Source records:
________________________

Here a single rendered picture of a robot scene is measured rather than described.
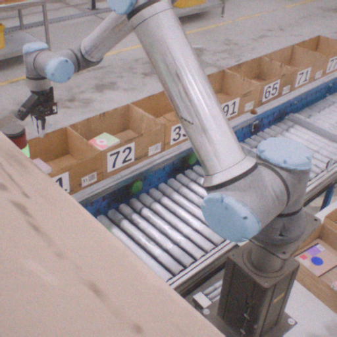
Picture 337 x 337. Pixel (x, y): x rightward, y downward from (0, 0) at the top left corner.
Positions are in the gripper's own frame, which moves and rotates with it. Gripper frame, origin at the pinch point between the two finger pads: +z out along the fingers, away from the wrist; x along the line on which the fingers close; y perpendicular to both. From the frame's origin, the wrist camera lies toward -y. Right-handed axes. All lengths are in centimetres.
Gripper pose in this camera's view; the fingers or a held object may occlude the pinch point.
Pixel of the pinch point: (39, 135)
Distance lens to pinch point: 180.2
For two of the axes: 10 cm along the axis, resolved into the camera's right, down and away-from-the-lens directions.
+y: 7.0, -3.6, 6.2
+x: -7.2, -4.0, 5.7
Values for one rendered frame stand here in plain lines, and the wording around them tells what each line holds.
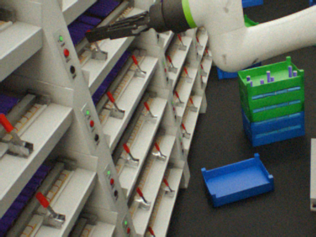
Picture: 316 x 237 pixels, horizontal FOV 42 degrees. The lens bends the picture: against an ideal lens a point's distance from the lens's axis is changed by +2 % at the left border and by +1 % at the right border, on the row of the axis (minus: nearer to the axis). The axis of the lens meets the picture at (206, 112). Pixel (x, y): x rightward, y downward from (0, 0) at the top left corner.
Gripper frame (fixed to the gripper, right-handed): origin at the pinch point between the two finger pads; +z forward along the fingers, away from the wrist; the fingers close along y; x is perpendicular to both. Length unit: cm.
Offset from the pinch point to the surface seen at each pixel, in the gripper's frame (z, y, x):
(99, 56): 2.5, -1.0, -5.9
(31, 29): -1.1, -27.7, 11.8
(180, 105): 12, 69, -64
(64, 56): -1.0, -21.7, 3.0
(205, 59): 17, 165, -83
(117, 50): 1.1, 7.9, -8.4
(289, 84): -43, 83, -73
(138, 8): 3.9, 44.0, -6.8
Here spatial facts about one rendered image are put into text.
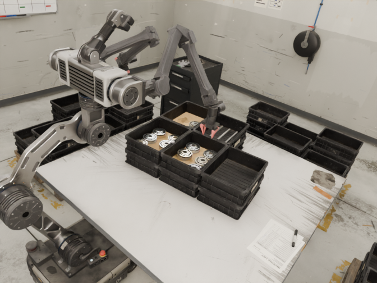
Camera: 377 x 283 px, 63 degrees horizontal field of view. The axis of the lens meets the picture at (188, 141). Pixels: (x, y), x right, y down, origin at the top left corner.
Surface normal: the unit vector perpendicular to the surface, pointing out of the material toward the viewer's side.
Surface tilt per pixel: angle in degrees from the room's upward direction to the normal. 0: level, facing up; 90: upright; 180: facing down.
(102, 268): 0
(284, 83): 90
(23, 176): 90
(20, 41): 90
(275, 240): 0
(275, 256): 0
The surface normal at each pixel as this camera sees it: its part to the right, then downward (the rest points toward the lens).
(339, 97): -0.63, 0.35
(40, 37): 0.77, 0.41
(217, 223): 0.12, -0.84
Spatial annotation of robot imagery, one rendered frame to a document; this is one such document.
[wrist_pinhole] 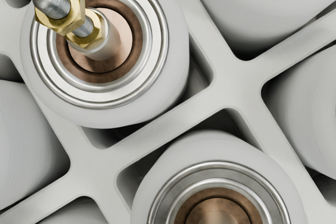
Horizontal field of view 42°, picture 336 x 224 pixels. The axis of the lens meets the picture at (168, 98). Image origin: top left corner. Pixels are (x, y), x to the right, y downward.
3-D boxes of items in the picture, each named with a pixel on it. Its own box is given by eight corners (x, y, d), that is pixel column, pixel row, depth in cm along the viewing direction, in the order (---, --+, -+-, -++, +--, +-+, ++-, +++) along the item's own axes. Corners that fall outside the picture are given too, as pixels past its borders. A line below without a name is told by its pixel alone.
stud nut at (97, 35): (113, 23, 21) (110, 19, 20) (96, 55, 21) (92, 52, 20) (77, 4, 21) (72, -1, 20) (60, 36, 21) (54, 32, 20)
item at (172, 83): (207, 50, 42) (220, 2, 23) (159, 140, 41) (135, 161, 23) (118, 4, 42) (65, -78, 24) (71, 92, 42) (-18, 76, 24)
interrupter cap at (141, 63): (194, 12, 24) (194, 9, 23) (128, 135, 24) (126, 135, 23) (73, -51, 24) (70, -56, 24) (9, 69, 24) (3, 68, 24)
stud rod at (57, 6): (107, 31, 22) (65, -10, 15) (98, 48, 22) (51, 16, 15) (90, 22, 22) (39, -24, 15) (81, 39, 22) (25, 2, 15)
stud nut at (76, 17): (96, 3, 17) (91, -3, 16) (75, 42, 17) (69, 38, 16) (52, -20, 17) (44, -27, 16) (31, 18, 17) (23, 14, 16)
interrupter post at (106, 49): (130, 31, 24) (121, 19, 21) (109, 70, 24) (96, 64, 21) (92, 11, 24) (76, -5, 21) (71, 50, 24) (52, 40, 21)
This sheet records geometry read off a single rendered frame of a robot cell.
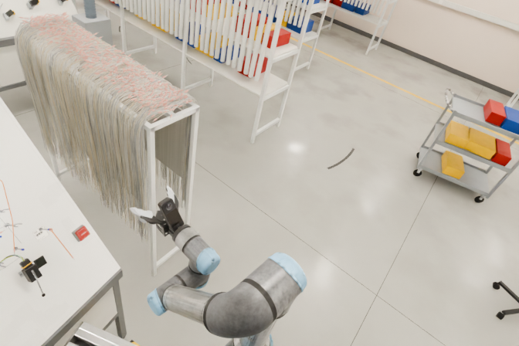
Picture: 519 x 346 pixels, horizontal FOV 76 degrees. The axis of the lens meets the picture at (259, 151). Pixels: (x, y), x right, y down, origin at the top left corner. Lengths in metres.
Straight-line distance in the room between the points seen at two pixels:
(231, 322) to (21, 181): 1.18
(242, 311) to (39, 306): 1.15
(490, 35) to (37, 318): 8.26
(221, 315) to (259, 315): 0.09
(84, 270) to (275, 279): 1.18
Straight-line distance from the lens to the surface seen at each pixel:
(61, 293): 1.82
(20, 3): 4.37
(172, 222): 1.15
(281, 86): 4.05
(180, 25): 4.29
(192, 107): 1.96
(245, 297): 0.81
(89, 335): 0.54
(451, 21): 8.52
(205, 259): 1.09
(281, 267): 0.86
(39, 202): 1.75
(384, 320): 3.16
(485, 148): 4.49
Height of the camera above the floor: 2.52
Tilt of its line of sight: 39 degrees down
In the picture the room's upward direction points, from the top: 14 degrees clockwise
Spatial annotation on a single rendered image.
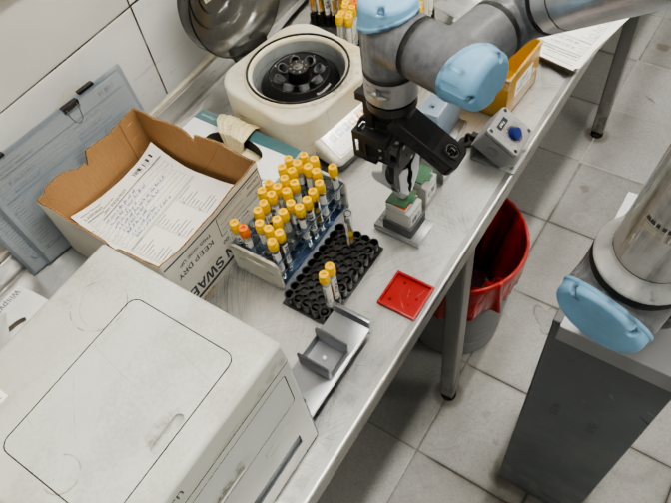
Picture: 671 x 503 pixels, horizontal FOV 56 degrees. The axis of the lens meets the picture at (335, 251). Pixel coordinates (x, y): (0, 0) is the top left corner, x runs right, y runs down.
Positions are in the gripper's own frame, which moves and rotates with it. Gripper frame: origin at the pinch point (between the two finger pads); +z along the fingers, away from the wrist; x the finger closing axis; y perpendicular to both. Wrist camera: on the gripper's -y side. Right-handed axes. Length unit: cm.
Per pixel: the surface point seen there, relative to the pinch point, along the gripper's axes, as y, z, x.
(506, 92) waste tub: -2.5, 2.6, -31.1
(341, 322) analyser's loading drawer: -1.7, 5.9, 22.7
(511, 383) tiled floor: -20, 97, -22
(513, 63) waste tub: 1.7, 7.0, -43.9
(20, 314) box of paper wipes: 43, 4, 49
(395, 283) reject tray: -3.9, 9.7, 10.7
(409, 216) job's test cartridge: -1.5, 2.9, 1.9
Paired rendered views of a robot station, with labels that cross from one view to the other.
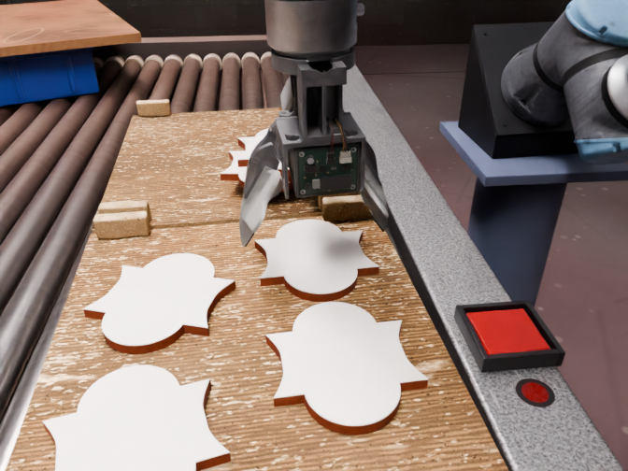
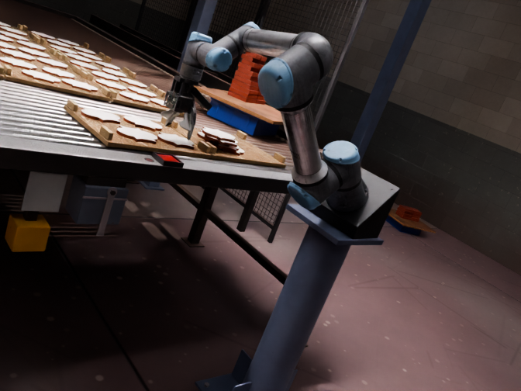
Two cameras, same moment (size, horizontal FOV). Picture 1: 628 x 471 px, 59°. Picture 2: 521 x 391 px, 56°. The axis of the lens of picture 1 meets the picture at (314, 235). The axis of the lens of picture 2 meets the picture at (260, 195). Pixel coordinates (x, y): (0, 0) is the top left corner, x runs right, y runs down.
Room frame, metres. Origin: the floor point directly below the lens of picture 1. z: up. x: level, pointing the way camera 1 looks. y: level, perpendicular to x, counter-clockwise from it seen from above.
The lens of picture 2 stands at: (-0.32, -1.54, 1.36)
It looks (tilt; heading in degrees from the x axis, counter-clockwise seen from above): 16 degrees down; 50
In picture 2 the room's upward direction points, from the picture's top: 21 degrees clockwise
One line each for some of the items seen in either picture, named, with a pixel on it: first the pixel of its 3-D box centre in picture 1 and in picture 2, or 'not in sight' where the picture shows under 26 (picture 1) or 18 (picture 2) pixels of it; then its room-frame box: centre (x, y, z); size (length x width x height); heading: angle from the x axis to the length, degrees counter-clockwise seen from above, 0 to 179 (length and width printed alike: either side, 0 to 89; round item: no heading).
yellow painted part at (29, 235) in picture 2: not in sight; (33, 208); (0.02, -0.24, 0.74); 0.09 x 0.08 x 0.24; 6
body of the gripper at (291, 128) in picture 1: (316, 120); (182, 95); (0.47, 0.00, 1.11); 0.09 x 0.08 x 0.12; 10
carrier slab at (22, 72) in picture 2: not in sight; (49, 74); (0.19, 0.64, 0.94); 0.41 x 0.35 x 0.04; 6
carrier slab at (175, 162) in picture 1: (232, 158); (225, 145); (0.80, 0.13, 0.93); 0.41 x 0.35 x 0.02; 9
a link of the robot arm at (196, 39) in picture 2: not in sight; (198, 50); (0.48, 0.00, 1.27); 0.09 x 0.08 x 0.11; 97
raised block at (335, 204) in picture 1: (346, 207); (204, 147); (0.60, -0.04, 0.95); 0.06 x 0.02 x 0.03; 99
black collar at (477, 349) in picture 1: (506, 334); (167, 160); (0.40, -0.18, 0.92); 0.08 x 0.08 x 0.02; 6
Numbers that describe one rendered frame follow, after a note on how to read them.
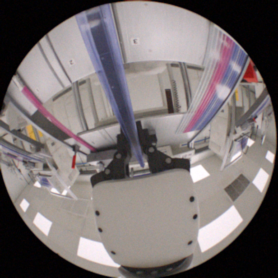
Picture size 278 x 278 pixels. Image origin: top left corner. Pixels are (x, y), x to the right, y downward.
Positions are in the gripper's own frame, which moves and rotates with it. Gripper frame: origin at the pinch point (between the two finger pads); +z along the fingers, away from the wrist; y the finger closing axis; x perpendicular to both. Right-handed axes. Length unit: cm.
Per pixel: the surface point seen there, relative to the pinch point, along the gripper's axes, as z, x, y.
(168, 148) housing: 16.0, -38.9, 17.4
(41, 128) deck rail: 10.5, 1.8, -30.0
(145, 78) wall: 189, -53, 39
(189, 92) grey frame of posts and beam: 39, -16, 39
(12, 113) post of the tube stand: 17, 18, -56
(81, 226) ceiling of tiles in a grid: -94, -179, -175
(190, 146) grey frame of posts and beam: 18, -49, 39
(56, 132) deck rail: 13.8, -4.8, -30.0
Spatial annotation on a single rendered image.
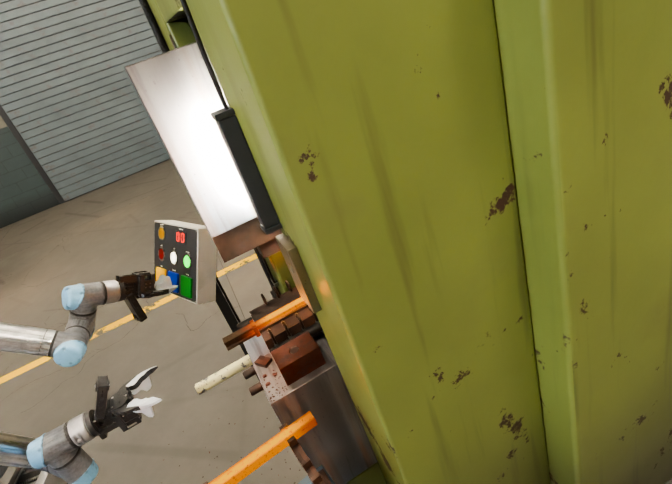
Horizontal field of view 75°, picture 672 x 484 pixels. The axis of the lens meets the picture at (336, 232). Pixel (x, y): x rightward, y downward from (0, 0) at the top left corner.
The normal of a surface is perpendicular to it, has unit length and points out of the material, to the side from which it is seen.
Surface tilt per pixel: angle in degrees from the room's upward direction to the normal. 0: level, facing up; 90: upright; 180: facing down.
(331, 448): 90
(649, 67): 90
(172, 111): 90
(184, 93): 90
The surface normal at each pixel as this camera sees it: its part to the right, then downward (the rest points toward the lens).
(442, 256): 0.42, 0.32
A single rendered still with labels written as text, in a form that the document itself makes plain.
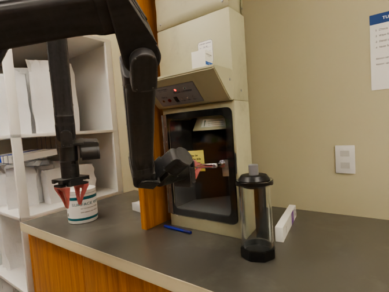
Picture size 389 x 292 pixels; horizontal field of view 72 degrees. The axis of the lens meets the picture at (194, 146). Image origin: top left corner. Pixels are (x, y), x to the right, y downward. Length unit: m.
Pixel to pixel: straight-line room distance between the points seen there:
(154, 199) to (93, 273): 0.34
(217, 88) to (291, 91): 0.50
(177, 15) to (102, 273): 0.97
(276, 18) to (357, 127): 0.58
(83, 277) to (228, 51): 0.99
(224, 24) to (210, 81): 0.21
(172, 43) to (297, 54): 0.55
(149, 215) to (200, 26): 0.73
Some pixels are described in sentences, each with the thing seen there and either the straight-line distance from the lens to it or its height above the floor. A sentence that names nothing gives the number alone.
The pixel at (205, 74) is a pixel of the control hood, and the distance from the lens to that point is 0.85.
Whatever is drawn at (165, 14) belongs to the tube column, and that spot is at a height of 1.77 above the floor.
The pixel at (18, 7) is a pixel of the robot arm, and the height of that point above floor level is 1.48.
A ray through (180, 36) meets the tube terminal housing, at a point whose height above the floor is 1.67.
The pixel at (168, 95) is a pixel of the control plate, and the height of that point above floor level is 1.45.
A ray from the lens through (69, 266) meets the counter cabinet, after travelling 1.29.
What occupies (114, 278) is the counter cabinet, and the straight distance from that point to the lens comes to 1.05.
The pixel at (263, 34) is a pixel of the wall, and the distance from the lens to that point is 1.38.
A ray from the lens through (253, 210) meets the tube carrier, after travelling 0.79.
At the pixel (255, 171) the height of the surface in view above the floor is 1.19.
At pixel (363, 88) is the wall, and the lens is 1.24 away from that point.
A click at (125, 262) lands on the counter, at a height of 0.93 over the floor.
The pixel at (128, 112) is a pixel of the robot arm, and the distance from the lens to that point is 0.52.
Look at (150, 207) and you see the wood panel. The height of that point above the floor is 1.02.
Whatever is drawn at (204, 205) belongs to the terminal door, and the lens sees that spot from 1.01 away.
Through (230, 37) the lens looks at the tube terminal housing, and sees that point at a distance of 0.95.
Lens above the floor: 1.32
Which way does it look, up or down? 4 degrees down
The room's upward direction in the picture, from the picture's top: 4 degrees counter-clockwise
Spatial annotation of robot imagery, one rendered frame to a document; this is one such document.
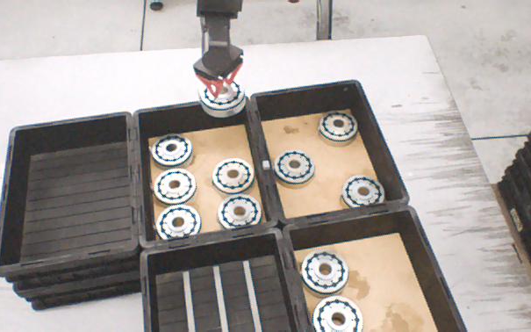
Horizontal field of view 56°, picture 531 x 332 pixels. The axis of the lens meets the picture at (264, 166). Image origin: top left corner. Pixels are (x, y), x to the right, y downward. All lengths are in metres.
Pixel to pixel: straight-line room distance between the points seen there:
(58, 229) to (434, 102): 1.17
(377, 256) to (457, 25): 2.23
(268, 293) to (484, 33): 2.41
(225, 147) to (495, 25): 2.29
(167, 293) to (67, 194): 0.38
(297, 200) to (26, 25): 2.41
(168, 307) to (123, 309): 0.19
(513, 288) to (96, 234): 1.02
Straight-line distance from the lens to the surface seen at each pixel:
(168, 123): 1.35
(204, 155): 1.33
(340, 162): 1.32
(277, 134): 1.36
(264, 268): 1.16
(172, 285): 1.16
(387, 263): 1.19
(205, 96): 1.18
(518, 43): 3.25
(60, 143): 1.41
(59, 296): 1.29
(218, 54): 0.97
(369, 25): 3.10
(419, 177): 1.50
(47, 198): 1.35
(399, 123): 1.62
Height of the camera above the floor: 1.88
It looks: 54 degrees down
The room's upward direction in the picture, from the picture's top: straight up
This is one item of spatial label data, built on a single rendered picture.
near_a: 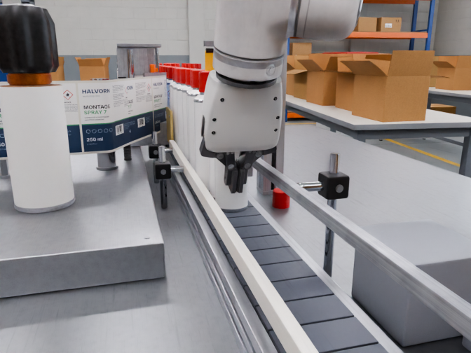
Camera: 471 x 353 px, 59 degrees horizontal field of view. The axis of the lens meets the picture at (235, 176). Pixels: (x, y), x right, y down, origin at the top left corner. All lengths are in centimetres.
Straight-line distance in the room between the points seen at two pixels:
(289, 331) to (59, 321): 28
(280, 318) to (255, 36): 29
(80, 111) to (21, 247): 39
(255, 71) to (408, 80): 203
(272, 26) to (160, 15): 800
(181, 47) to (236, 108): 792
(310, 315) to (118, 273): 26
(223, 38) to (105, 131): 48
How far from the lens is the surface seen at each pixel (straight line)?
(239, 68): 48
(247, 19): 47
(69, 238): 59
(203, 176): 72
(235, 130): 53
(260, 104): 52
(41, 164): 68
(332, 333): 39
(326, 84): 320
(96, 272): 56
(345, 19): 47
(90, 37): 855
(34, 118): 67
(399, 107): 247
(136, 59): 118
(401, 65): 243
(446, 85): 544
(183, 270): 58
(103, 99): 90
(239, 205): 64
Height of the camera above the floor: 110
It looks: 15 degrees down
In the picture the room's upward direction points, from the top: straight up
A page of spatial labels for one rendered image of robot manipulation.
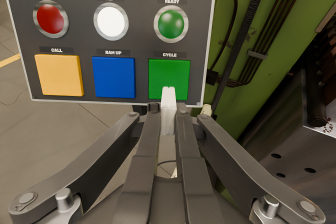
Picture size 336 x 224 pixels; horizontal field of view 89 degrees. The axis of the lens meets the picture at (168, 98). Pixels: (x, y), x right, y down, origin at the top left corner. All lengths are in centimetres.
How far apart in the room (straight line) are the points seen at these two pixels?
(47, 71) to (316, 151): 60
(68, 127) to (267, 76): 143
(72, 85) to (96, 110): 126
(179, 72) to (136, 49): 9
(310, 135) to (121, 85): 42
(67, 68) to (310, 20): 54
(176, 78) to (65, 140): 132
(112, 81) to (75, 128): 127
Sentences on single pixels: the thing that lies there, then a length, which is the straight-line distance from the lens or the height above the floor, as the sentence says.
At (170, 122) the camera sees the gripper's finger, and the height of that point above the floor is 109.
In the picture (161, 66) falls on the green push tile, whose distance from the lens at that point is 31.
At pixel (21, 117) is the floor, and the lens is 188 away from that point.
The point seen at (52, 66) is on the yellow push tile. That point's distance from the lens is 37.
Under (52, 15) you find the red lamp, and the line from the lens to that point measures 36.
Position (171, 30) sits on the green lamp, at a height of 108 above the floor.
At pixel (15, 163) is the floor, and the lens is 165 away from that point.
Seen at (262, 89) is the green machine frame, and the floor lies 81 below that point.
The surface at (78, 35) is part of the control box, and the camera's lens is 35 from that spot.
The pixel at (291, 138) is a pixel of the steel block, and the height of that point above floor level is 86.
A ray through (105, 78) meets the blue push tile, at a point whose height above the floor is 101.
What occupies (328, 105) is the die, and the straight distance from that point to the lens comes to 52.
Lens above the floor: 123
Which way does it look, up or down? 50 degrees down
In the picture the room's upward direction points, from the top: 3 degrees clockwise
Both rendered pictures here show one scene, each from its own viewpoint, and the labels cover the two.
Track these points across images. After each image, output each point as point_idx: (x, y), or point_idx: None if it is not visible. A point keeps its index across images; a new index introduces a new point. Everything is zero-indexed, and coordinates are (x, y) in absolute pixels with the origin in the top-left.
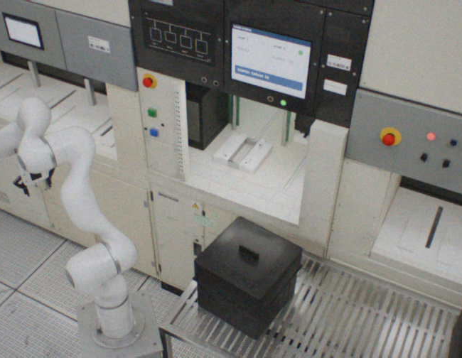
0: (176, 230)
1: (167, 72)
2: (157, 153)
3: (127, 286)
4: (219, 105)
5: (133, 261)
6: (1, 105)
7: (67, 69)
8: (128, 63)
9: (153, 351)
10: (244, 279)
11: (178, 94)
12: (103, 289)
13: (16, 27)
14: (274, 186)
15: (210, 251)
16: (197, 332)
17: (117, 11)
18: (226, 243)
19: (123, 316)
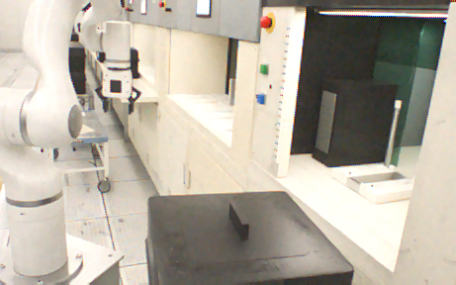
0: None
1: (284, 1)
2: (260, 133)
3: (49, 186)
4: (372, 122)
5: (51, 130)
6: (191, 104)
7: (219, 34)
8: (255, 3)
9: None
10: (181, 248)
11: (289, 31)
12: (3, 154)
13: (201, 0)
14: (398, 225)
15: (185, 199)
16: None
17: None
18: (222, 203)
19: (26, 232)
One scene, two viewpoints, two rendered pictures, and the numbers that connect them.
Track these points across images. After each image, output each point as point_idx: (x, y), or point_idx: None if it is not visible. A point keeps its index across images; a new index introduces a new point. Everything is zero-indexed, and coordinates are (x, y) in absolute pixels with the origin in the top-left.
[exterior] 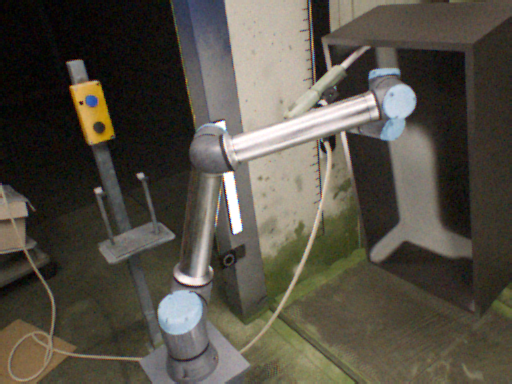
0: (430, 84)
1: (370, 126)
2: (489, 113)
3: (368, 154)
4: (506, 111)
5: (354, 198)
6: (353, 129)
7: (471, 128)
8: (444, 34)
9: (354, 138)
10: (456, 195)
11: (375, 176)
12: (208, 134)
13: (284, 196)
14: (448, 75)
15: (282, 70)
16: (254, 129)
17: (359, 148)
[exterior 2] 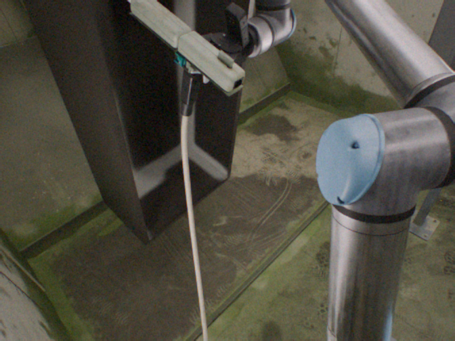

________________________

WHAT THIS TASK INVOLVES: Quote the records above exactly, from the first line through the line containing "Here spatial facts", and leave out the pictures.

YOUR SOLUTION:
Here a single rendered picture of a robot scene is measured rather than described.
Picture 337 x 337. Pixel (x, y): x rightward, y downward from (0, 0) at the top left corner.
Positions are in the gripper's own frame, which moves and rotates with it. Gripper frame, origin at the pinch point between the two finger pads: +z out along the fingers, away from the wrist; x along the line on which the fingers close; y perpendicular to both. From the frame's origin, the wrist camera lies toward -y. Right-handed axes. All lengths are in centimetres.
Gripper pose in this camera's view; the fingers or a held object may occlude the pinch point.
Pixel of the pinch point: (39, 135)
Distance lens to pinch point: 180.2
For two of the axes: 10 cm along the axis, resolved into the camera's right, down and away-from-the-lens directions.
+y: 7.0, -3.6, 6.2
+x: -7.2, -4.0, 5.7
Values for one rendered frame stand here in plain lines, and the wording around them tells what each line holds.
Picture: 316 x 237 pixels, horizontal FOV 42 degrees. The lens bends the picture: against an ideal lens a point's distance from the lens's axis is changed by +2 % at the left border and by +1 % at the right border, on the row of the axis (minus: nearer to the axis). The axis of the lens meets the picture at (206, 112). Pixel (x, y): x rightward, y downward from (0, 0) at the top left corner.
Gripper frame (fixed to the gripper, right-handed): origin at the pinch point between the two finger pads; +z forward along the fingers, away from the wrist; the fingers close along y; x is perpendicular to both. Length unit: cm.
Offset from the pinch point to the surface seen at each pixel, in the gripper's frame (z, y, x):
(99, 56): 2.5, -1.0, -5.9
(31, 29): -1.1, -27.7, 11.8
(180, 105): 12, 69, -64
(64, 56): -1.0, -21.7, 3.0
(205, 59): 17, 165, -83
(117, 50): 1.1, 7.9, -8.4
(289, 84): -43, 83, -73
(138, 8): 3.9, 44.0, -6.8
Here spatial facts about one rendered image are put into text.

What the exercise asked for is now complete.